An exact transcription of the lines below, from the first through the one containing "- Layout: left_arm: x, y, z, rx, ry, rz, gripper", is the only output wanted.

START Dataset records

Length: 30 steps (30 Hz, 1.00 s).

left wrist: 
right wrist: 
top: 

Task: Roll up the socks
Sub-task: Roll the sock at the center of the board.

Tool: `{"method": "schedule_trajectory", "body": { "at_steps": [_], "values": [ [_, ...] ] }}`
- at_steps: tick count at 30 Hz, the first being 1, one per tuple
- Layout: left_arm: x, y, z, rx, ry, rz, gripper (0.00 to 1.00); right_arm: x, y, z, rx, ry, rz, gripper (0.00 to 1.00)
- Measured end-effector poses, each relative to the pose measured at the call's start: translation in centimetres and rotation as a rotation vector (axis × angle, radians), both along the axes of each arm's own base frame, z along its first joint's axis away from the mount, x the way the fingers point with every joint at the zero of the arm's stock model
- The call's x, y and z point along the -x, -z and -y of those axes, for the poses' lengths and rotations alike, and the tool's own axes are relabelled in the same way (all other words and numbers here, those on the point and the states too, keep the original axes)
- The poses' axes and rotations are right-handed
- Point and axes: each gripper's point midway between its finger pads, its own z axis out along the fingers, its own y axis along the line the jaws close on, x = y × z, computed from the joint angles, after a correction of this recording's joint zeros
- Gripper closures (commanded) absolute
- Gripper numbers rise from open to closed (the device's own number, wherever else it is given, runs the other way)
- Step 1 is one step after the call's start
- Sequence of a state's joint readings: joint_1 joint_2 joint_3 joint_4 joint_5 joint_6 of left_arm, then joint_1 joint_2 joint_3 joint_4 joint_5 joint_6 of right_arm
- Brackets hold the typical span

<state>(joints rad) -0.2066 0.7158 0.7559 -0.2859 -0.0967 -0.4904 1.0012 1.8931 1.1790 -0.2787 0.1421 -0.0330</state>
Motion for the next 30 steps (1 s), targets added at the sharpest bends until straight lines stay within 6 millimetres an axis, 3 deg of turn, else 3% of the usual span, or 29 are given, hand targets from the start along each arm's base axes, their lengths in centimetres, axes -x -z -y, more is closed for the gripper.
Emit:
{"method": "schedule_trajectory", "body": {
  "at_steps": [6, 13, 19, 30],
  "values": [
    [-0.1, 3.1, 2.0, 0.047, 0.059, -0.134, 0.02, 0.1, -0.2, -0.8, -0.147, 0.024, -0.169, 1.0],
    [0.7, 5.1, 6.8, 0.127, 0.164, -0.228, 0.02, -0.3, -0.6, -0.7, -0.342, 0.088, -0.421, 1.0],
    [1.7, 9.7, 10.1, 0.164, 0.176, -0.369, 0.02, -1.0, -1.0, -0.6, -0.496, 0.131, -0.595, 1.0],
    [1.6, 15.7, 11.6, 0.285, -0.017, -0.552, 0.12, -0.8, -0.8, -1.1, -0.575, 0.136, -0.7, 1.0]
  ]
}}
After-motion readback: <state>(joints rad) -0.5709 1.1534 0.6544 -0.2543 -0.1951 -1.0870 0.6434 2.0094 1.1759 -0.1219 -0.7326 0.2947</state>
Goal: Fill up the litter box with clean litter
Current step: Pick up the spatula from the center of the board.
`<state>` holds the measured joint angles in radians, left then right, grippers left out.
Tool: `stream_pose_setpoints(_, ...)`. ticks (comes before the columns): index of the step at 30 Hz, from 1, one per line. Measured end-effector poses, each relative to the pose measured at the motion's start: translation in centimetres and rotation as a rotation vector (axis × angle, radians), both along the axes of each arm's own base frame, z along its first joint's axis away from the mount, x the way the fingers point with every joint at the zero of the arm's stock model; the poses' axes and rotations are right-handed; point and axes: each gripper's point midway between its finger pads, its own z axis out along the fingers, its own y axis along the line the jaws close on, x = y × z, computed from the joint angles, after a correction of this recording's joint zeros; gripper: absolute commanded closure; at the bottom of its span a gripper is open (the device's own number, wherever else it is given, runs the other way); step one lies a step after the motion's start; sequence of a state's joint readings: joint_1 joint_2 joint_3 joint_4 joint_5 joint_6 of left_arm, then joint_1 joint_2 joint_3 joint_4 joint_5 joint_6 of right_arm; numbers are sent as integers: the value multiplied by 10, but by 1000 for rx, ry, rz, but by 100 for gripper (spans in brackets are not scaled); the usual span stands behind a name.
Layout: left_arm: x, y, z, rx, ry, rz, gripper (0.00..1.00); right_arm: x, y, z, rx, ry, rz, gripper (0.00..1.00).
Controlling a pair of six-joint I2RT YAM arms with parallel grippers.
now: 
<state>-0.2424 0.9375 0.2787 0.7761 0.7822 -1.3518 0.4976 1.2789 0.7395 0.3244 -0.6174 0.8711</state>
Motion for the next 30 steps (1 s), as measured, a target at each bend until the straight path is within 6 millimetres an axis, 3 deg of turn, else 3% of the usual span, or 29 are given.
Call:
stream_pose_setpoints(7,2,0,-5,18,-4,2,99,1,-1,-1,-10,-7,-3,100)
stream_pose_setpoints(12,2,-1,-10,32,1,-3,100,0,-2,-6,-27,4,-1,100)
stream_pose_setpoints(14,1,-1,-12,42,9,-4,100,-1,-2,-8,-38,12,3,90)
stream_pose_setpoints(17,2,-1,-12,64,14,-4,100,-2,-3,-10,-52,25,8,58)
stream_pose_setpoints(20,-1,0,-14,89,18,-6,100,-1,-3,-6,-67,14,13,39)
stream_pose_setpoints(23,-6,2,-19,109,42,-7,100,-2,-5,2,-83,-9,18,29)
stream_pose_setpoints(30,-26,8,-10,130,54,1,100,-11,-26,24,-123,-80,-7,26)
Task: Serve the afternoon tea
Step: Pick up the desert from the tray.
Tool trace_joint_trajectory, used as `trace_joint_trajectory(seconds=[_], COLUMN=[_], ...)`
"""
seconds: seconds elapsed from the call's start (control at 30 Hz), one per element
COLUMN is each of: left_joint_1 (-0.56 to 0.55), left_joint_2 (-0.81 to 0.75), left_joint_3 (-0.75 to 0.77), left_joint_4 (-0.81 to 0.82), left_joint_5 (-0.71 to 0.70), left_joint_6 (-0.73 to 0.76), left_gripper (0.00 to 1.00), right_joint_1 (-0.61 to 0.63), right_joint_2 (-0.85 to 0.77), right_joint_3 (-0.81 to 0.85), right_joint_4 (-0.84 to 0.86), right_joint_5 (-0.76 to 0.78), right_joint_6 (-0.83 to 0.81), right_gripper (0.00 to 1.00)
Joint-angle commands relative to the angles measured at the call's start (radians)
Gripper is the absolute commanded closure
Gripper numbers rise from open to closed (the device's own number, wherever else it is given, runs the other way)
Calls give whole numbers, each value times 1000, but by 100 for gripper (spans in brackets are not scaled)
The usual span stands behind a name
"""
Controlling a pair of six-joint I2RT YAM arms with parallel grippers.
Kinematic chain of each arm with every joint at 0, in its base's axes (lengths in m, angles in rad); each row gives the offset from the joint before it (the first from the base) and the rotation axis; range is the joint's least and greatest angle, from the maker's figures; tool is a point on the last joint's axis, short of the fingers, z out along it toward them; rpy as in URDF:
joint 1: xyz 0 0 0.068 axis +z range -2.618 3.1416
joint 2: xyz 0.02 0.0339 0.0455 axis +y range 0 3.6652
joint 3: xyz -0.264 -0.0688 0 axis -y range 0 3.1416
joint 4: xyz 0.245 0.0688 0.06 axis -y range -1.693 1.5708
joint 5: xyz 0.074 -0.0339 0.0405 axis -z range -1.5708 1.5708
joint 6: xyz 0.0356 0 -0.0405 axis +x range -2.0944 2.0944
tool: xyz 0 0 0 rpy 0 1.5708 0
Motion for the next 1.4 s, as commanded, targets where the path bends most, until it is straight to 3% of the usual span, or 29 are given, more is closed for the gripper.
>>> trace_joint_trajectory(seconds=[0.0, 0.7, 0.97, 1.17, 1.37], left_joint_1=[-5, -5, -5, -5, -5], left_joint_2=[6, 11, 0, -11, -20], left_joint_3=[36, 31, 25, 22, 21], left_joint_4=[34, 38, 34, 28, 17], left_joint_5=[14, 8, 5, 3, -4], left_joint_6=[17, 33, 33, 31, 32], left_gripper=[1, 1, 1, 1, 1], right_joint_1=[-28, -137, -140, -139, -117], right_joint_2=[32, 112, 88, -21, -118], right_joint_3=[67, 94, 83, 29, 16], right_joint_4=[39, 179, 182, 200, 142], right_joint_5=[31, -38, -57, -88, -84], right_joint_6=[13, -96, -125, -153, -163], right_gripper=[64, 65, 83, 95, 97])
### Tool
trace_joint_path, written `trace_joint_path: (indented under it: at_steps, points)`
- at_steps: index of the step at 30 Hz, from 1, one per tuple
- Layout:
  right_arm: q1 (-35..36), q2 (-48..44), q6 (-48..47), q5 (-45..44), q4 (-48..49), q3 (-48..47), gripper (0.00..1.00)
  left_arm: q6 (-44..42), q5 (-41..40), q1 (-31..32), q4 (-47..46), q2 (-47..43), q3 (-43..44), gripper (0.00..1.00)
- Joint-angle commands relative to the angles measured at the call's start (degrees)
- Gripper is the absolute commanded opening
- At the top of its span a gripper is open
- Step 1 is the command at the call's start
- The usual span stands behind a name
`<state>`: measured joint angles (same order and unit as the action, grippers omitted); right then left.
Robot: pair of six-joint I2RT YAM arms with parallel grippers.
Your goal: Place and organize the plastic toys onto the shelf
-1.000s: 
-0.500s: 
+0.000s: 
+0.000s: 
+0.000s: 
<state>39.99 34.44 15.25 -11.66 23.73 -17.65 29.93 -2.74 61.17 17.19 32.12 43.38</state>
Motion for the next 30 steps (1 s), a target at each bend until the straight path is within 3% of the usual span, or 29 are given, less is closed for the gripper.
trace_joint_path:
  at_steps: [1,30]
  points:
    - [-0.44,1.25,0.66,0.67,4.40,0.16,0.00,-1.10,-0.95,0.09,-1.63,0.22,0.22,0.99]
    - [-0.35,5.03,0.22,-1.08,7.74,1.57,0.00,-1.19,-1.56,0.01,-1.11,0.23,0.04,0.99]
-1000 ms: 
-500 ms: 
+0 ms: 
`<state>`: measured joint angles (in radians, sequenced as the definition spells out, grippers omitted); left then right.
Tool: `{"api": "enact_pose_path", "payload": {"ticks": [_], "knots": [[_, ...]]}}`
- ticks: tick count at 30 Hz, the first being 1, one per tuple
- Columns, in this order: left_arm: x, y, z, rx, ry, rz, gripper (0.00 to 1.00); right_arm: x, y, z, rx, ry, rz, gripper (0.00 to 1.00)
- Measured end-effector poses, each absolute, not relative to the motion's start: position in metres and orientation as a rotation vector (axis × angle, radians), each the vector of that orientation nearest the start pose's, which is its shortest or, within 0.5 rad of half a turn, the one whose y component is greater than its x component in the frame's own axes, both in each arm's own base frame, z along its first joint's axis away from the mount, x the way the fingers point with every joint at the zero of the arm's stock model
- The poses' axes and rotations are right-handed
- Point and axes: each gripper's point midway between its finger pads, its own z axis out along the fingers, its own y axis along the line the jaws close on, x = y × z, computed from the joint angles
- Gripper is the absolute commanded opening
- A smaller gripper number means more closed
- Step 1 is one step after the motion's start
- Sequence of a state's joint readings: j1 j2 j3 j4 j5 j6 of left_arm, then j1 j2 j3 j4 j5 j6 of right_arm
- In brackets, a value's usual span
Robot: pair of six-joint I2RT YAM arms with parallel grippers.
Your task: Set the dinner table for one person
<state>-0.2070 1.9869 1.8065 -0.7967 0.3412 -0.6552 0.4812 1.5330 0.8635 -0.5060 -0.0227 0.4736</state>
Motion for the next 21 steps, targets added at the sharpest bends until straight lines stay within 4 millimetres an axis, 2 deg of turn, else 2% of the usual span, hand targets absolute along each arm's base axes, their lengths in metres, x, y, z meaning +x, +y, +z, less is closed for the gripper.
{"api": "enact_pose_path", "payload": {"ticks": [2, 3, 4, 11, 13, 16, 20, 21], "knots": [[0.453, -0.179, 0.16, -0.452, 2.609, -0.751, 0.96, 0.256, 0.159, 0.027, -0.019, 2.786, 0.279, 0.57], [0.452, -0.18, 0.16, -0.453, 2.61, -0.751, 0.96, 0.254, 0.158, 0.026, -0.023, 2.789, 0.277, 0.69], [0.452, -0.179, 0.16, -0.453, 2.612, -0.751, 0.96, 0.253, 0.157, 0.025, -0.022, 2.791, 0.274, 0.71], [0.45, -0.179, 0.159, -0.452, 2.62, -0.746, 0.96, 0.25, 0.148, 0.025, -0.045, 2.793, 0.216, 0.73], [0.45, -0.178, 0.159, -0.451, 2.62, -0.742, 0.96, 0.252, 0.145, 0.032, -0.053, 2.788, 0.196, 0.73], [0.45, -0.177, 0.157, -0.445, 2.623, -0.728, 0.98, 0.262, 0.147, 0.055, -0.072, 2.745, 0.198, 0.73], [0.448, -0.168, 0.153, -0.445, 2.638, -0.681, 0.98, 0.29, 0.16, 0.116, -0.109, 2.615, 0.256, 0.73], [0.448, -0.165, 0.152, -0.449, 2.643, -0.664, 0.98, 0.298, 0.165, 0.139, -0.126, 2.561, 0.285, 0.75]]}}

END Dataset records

▶ **Your response**
Length: 30 steps (30 Hz, 1.00 s).

left wrist: 
right wrist: 
top: 

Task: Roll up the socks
Sub-task: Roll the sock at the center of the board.

Tool: `{"method": "schedule_trajectory", "body": { "at_steps": [_], "values": [ [_, ...] ] }}`
- at_steps: tick count at 30 Hz, the first being 1, one per tuple
- Layout: left_arm: x, y, z, rx, ry, rz, gripper (0.00 to 1.00); right_arm: x, y, z, rx, ry, rz, gripper (0.00 to 1.00)

The exercise has been answered in full.